> **Work item**
Copy out all the lines of the data precisely, omitting any pictures.

> **Given information**

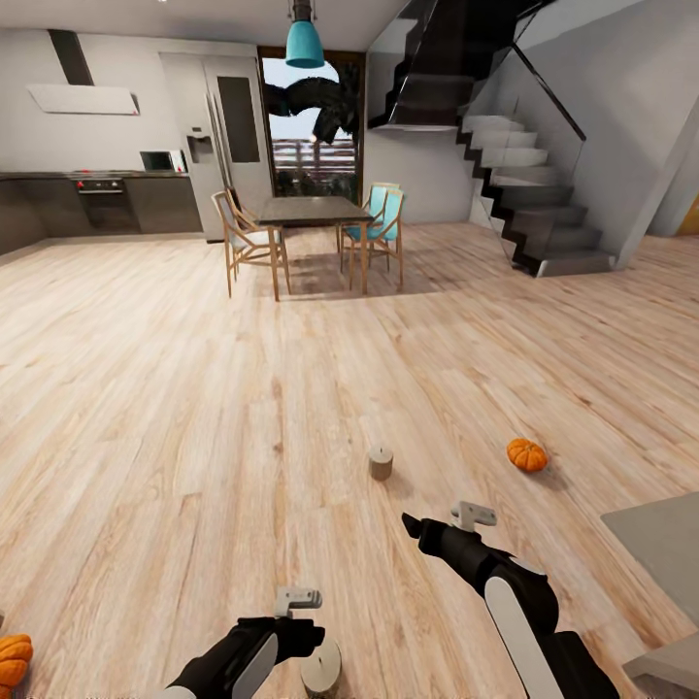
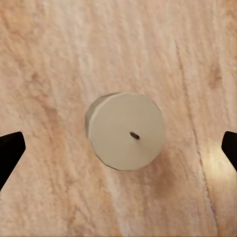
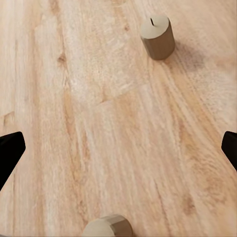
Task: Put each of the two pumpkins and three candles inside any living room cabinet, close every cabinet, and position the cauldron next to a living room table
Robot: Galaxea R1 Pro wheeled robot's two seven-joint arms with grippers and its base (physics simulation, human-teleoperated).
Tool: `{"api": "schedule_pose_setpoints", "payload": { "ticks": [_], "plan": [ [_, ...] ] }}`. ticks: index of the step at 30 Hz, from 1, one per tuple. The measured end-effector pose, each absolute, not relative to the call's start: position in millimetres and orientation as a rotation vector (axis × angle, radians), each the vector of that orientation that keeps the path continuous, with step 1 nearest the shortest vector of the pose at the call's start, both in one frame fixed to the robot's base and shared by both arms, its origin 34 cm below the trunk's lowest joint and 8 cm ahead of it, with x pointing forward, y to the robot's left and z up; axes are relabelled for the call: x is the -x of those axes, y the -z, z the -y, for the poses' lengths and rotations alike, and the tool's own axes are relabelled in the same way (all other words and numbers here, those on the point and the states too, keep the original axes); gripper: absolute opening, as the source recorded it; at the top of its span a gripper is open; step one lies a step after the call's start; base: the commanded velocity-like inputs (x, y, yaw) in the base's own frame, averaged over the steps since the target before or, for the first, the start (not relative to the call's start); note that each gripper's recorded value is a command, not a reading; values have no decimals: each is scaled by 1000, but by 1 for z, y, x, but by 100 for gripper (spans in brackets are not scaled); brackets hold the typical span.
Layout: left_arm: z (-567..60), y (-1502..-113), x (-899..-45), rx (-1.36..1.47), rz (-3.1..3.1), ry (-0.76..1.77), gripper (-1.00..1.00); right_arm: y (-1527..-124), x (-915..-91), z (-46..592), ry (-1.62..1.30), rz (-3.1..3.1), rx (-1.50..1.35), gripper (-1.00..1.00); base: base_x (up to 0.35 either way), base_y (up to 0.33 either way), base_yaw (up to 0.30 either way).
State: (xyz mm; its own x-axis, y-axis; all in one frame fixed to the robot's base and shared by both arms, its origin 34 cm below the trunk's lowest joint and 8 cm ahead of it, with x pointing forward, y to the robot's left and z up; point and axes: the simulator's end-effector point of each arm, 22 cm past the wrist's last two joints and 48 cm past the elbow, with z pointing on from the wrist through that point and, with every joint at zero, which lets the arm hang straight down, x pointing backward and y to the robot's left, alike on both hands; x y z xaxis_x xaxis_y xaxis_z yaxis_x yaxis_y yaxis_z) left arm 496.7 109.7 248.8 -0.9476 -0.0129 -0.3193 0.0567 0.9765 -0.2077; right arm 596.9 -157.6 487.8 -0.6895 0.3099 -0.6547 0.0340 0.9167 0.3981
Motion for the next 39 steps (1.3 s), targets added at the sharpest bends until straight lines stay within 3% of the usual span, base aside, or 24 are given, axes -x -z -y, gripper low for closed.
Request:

> **Task solution**
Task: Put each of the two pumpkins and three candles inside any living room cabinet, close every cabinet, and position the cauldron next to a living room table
Robot: Galaxea R1 Pro wheeled robot's two seven-joint arms with grippers and its base (physics simulation, human-teleoperated).
Tool: `{"api": "schedule_pose_setpoints", "payload": { "ticks": [_], "plan": [ [_, ...] ] }}`. ticks: index of the step at 30 Hz, from 1, one per tuple. The measured end-effector pose, each absolute, not relative to the call's start: position in millimetres and orientation as a rotation vector (axis × angle, radians), each the vector of that orientation that keeps the path continuous, with step 1 nearest the shortest vector of the pose at the call's start, both in one frame fixed to the robot's base and shared by both arms, its origin 34 cm below the trunk's lowest joint and 8 cm ahead of it, with x pointing forward, y to the robot's left and z up; axes are relabelled for the call: x is the -x of those axes, y the -z, z the -y, for the poses' lengths and rotations alike, and the tool's own axes are relabelled in the same way (all other words and numbers here, those on the point and the states too, keep the original axes); gripper: absolute opening, as the source recorded it; at the top of its span a gripper is open; step one lies a step after the call's start; base: the commanded velocity-like inputs (x, y, yaw) in the base's own frame, averaged over the steps since the target before or, for the first, the start (not relative to the call's start); note that each gripper's recorded value is a command, not a reading; values have no decimals: each is scaled by 1000, but by 1 for z, y, x, but by 100 for gripper (spans in brackets are not scaled); brackets hold the typical span.
Layout: left_arm: z (-567..60), y (-1502..-113), x (-899..-45), rx (-1.36..1.47), rz (-3.1..3.1), ry (-0.76..1.77), gripper (-1.00..1.00); right_arm: y (-1527..-124), x (-915..-91), z (-46..592), ry (-1.62..1.30), rz (-3.1..3.1), rx (-1.50..1.35), gripper (-1.00..1.00); base: base_x (up to 0.35 either way), base_y (up to 0.33 either way), base_yaw (up to 0.30 either way).
State: (xyz mm; its own x-axis, y-axis; all in one frame fixed to the robot's base and shared by both arms, its origin 34 cm below the trunk's lowest joint and 8 cm ahead of it, with x pointing forward, y to the robot's left and z up; point and axes: the simulator's end-effector point of each arm, 22 cm past the wrist's last two joints and 48 cm past the elbow, with z pointing on from the wrist through that point and, with every joint at zero, which lets the arm hang straight down, x pointing backward and y to the robot's left, alike on both hands; x y z xaxis_x xaxis_y xaxis_z yaxis_x yaxis_y yaxis_z) left arm 496.7 109.7 248.8 -0.9476 -0.0129 -0.3193 0.0567 0.9765 -0.2077; right arm 596.9 -157.6 487.8 -0.6895 0.3099 -0.6547 0.0340 0.9167 0.3981
Motion for the next 39 steps (1.3 s), targets added at the sharpest bends until straight lines stay within 3% of the usual span, base aside, or 24 are given, axes -x -z -y, gripper low for closed.
Request:

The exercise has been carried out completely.